You know, I think I did an all right job with that at Pipefest 1. I told some jokes and freaked some people out. Maybe that’s all you can ever hope for. I remember being kind of depressed that day. At some point I got down from the stage (which, if you’ve been paying attention, is a halfpipe), and went up to the house to get some water. I was on the porch sipping from a mason jar and feeling haunted and fucked out, and this guy walks over and puts his arm around me and says, “You were so animated on stage. What happened, man?”

To which I replied: “Hey baby, that’s showbiz.”

Anyway: I wonder if this new commercial will stomp on the balls of the old one. I really hope it does. My buddy Grant, who filmed the whole thing, and who let me borrow his cowboy boots, rented all this equipment from the camera shop where he works. He told me we used about $15k worth of stuff. Isn’t that nuts? That rules. I couldn’t get over how good it looked. Everything we shot is dumber than hell, but at any rate the production itself is pure and beautiful.
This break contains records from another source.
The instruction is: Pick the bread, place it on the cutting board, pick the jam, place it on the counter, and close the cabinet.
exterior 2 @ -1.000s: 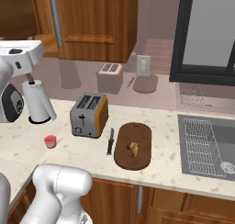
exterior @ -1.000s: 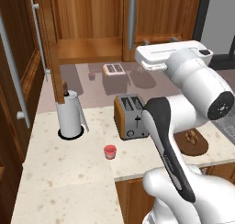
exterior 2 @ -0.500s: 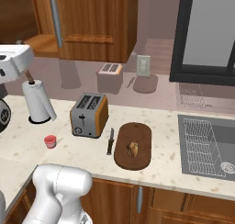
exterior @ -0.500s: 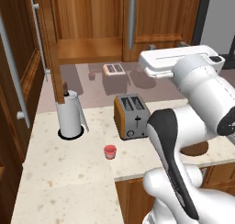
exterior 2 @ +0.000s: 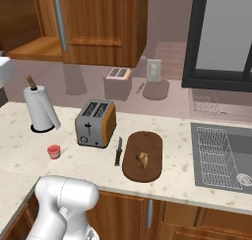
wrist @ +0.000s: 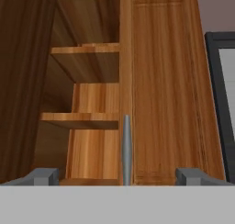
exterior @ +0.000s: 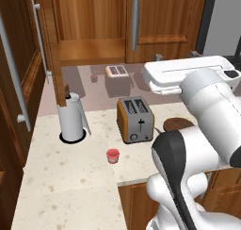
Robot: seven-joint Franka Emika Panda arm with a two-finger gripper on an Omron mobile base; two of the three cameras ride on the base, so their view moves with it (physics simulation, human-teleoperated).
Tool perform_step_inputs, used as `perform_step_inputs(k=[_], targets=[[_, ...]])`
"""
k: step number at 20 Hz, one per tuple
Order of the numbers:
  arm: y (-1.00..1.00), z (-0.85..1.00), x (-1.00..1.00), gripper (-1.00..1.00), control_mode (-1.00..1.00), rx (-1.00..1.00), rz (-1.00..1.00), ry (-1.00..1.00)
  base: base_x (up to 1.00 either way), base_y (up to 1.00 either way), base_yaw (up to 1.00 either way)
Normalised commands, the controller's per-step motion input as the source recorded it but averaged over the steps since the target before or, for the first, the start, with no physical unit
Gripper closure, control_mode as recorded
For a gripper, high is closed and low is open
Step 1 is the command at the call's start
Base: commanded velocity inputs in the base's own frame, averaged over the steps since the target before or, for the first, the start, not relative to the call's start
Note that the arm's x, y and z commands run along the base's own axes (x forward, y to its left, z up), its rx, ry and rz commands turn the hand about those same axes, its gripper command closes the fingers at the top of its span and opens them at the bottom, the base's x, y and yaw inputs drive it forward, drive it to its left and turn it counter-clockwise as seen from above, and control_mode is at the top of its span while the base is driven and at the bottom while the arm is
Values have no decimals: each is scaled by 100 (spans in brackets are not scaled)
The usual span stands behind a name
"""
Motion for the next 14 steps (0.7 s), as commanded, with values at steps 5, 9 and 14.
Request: perform_step_inputs(k=[5, 9, 14], targets=[[11, 0, -48, -100, -100, 0, -2, 0, 0, 0, 0], [16, 0, -38, -100, -100, 0, 0, 0, 0, 0, 0], [22, 0, -22, -100, -100, 0, 0, 0, 0, 0, 0]])
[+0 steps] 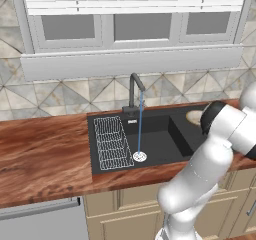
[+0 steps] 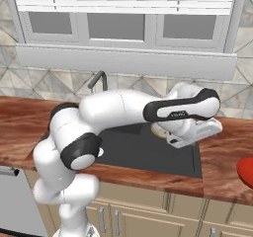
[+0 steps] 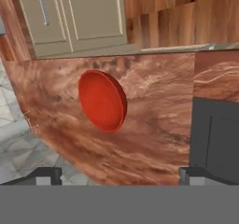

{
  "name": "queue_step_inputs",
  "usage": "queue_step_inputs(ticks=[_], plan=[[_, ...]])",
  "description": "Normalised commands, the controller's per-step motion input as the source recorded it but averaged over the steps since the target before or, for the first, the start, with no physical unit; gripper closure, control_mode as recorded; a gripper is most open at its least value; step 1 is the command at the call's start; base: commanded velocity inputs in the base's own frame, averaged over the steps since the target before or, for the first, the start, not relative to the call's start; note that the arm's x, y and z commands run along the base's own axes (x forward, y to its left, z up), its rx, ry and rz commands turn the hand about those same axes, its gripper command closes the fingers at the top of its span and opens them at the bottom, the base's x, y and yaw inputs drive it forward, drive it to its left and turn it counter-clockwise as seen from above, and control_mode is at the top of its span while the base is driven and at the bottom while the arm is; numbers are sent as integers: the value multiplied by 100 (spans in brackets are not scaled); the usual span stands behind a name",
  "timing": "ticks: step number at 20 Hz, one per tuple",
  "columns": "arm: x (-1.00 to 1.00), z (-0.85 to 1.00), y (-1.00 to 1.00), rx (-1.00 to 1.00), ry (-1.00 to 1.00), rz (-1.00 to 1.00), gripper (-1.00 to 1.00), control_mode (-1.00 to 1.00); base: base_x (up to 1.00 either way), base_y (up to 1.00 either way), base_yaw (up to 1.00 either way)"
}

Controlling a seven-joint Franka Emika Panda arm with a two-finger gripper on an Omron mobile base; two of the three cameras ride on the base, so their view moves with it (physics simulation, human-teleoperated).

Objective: Rinse each bowl for a few seconds and place them down in the sink or on the counter.

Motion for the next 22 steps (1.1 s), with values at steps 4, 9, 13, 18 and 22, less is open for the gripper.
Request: queue_step_inputs(ticks=[4, 9, 13, 18, 22], plan=[[-17, 41, -30, 27, 23, -19, -100, -100, 0, 0, 0], [-6, 43, -27, 25, 24, -15, -100, -100, 0, 0, 0], [0, 35, -37, 23, 22, -11, -100, -100, 0, 0, 0], [-2, 39, -32, 31, 16, -6, -100, -100, 0, 0, 0], [-8, 54, -27, 28, 13, -9, -100, -100, 0, 0, 0]])
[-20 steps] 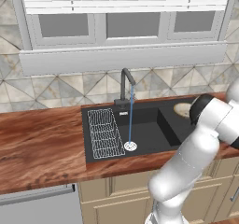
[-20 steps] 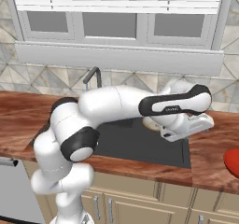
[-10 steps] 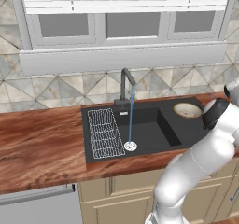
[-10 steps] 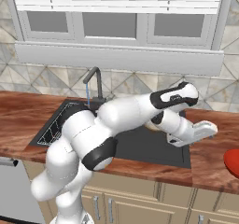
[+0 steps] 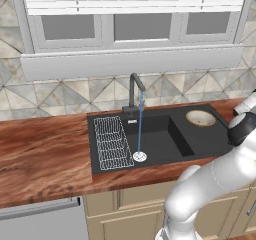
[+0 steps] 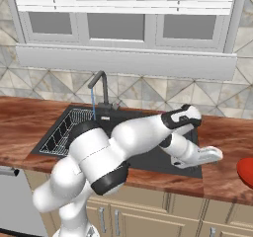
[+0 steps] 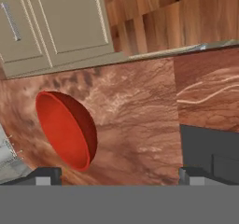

I wore myself out big time filming that thing. On Sunday my entire body was sore from the stunts, though mostly because I had been dancing on a halfpipe in huge cowboy boots. My thighs, man. I could barely walk. In fact even now, on Wednesday morning, they’re still giving me hell. Maybe I’ll never be 100% again. Hollywood!

As soon as that baby goes live I’ll post it here. It’s either the best work I’ve ever done or the worst. With me you never really know the difference. Hell, that’s maybe the only thing I like about being me. I think the kids at home are gonna love the hell out of it, though.

I am back in Portland now in a mostly furnished room. Dante is snoring at my feet. I don’t know where my roommate is. I think maybe he’s still sleeping at his other house. Well, well! I’m going to swallow a handful of melatonin and see what happens. Chances are it’ll be big and weird and heavy all the way through. Though hey, as far as I’m concerned, that right there is The Good Stuff.